What is being asked:
Reproduce the data exactly as given, except for any images.

Dataset content:
---
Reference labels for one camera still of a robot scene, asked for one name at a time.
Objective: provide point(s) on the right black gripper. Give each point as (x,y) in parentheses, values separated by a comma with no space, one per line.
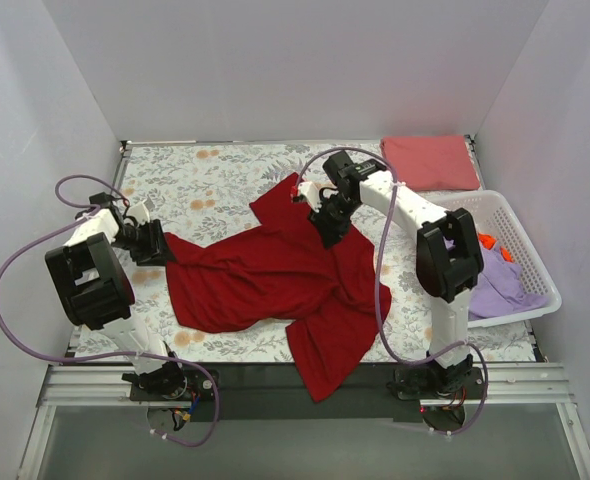
(332,226)

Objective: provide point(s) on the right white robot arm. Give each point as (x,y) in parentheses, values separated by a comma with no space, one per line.
(448,258)

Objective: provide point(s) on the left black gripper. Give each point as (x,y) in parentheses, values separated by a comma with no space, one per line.
(151,243)

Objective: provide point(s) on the lavender t shirt in basket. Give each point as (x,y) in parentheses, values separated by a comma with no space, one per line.
(499,291)

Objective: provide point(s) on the white plastic laundry basket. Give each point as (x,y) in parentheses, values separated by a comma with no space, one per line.
(494,216)

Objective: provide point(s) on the floral patterned table cloth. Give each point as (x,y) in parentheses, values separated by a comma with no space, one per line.
(202,194)

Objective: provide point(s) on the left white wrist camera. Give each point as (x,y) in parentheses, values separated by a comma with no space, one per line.
(139,213)

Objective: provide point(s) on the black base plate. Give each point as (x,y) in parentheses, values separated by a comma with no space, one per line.
(172,385)
(422,383)

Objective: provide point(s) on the folded pink t shirt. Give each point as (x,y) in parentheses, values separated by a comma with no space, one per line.
(431,163)

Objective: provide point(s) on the orange garment in basket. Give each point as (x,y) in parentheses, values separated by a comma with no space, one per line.
(491,243)

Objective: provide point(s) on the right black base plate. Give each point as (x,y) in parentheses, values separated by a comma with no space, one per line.
(422,383)

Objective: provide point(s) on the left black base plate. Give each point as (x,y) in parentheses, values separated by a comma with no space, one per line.
(172,385)

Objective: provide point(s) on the aluminium frame rail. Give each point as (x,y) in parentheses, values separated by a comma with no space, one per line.
(89,425)

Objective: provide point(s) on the dark red t shirt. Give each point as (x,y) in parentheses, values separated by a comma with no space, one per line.
(281,270)

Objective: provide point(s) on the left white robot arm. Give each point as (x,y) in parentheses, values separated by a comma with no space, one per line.
(96,292)
---
Answer space:
Reference labels for one camera still of a robot scene, asked for one name at a time.
Objective: provide point(s) on the right black gripper. Give each point as (x,y) in parentheses, values separated by a comma with no space, one per line.
(332,226)

Objective: provide point(s) on the right white robot arm. Give each point as (x,y) in parentheses, values separated by a comma with no space, one per line.
(448,258)

Objective: provide point(s) on the left black gripper. Give each point as (x,y) in parentheses, values separated by a comma with no space, one per line.
(151,243)

Objective: provide point(s) on the lavender t shirt in basket. Give each point as (x,y) in parentheses, values separated by a comma with no space, one per line.
(499,291)

Objective: provide point(s) on the white plastic laundry basket. Give each point as (x,y) in parentheses, values separated by a comma with no space, one per line.
(494,216)

Objective: provide point(s) on the floral patterned table cloth. Give each point as (x,y) in parentheses, values separated by a comma with no space, one per line.
(202,194)

Objective: provide point(s) on the left white wrist camera. Give each point as (x,y) in parentheses, values separated by a comma with no space, one per line.
(139,213)

Objective: provide point(s) on the black base plate. Give each point as (x,y) in parentheses, values separated by a comma with no space, one per line.
(172,385)
(422,383)

Objective: provide point(s) on the folded pink t shirt. Give each point as (x,y) in parentheses, values separated by a comma with no space, one per line.
(431,163)

Objective: provide point(s) on the orange garment in basket. Give each point as (x,y) in parentheses, values separated by a comma with no space, one per line.
(491,243)

Objective: provide point(s) on the right black base plate. Give each point as (x,y) in parentheses, values separated by a comma with no space, one per line.
(422,383)

Objective: provide point(s) on the left black base plate. Give each point as (x,y) in parentheses, values separated by a comma with no space, one per line.
(172,385)

Objective: provide point(s) on the aluminium frame rail. Give each point as (x,y) in parentheses, values separated by a comma with no space, one per line.
(89,425)

Objective: provide point(s) on the dark red t shirt. Give each point as (x,y) in parentheses, values separated by a comma with no space, one per line.
(281,270)

Objective: provide point(s) on the left white robot arm. Give each point as (x,y) in parentheses, values separated by a comma with no space, one per line.
(96,292)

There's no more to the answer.